Capturing Motion for the Met
Most people interested in the history of the NYU Polytechnic School of Engineering know the story of Distinguished Professors David and Gregory Chudnovsky, who in 2003 helped curators at the Metropolitan Museum of Art create a flawless multi-gigabyte image of the tapestry "Unicorn in Captivity," using a supercomputer that performed 7.7 quadrillion calculations to do so.
Now, the School of Engineering has lent a new set of skills and equipment to the Met, and the result is a digital performance piece called “The Return,” which is on view at the museum until August 2.
The tale behind “The Return” began in 2002, when the pedestal bearing a famed sculpture of Adam by Venetian Renaissance artist Tullio Lombardo collapsed, sending the marble masterpiece crashing to the ground. Restoring the statue, which had broken into 28 large pieces and hundreds of smaller shards, took more than a decade of painstaking work by conservators, engineers, and consultants who employed, among other things, 3D printing, laser mapping, fiberglass pins, and a newly developed adhesive.
To celebrate the project’s completion, the museum commissioned new-media artist Reid Farrington to conceptualize and create “The Return.” Farrington turned to NYU’s Media and Games Network (MAGNET), a multidisciplinary center housed at the School of Engineering, to help him build a digital avatar of Adam using the same motion-capture technology that was used in the films Planet of the Apes and Lord of the Rings. Visitors to the museum can now interact with three versions of ADAM: one based on the 3-D rendering that the museum’s conservators used to figure out how to repair the shattered statue, one depicting Tullio Lombardo’s original 15th-century work, and biblical Adam, who answers questions about the Garden of Eden and other scriptural matters. The avatars are controlled in real time by a rotating roster of actors in motion-capture suits. (In addition to interacting with the digital representations, visitors can enter the Grace Rainey Rogers Auditorium at the Met and watch the performers in action.)
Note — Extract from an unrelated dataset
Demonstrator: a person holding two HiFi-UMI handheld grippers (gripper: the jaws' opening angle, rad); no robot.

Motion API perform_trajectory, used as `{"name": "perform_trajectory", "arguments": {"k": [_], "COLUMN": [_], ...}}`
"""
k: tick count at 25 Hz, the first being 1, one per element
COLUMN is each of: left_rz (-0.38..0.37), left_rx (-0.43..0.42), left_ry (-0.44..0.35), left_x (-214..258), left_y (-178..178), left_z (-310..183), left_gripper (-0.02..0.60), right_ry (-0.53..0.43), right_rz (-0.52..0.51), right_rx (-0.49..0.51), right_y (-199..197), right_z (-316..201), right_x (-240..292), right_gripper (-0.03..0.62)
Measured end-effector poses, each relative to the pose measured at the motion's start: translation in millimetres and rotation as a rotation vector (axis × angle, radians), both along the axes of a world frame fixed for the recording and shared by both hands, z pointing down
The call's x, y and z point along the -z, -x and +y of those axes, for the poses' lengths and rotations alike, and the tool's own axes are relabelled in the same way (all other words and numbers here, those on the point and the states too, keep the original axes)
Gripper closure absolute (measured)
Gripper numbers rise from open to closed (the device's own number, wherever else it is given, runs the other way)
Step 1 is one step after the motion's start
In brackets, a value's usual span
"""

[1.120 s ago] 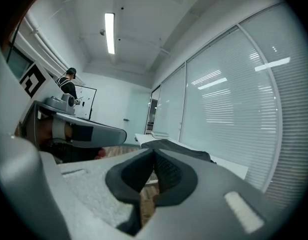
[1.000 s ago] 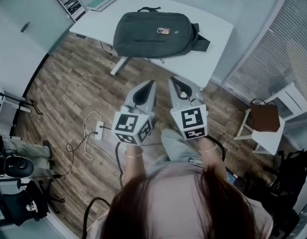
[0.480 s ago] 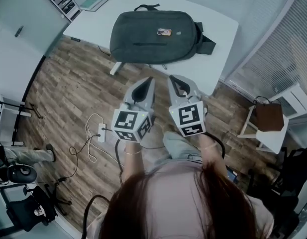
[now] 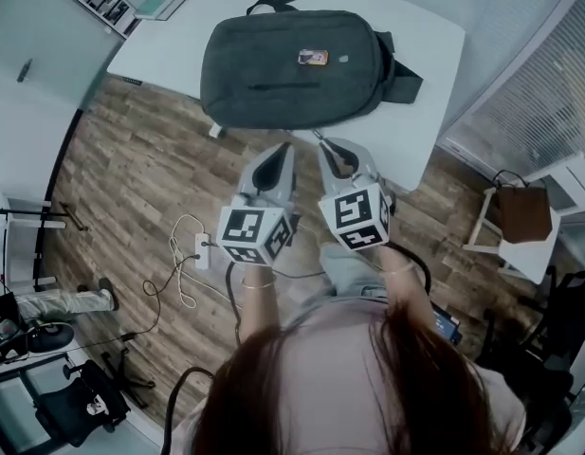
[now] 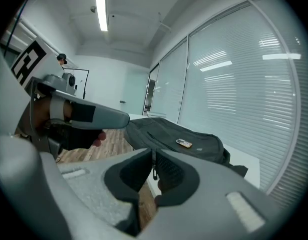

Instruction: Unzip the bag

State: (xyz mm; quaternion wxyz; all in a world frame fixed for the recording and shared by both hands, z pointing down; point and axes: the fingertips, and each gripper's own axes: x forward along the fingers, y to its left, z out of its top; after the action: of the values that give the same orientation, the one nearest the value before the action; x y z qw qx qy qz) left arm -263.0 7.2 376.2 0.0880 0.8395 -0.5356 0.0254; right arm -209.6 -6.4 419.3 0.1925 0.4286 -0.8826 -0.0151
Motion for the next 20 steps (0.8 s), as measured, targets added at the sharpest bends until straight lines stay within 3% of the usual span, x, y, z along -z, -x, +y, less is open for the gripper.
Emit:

“Our motion-capture system is a real jewel,” says Javier Molina, who helped on the project while completing his Masters degree in Integrated Digital Media at the School of Engineering. “It is developed using Unreal Engine, a software tool for video games and adapted for live performance with the help of Athomas Goldberg, a animation consultant and mentor for the Motion Capture studio at MAGNET”
The $70,000 system will be returned to MAGNET when the Met show closes, and Molina, now a faculty member, is looking forward to using it in a three-credit course that he’ll be co-teaching in the fall, Bodies in Motion. The course, whose other instructor is Todd Bryant of the Interactive Telecommunications Program (ITP) at Tisch, will be open to all NYU students seeking to learn about the incredible possibilities of motion capture. “Motion capture now has very user-friendly interfaces, so it’s not intimidating for artists, actors, and dancers--who might not have technology backgrounds—to work with,” he says. “And it has even broader potential beyond art. For example, at MAGNET we hope to collaborate with faculty and students at the NYU Ability Lab to study the movements of patients with Parkinson’s disease, in hopes that it will lead to novel treatments. Maybe we will help develop ways in which the visually impaired can better navigate through space. It’s exciting technology, and it will be an exciting class.”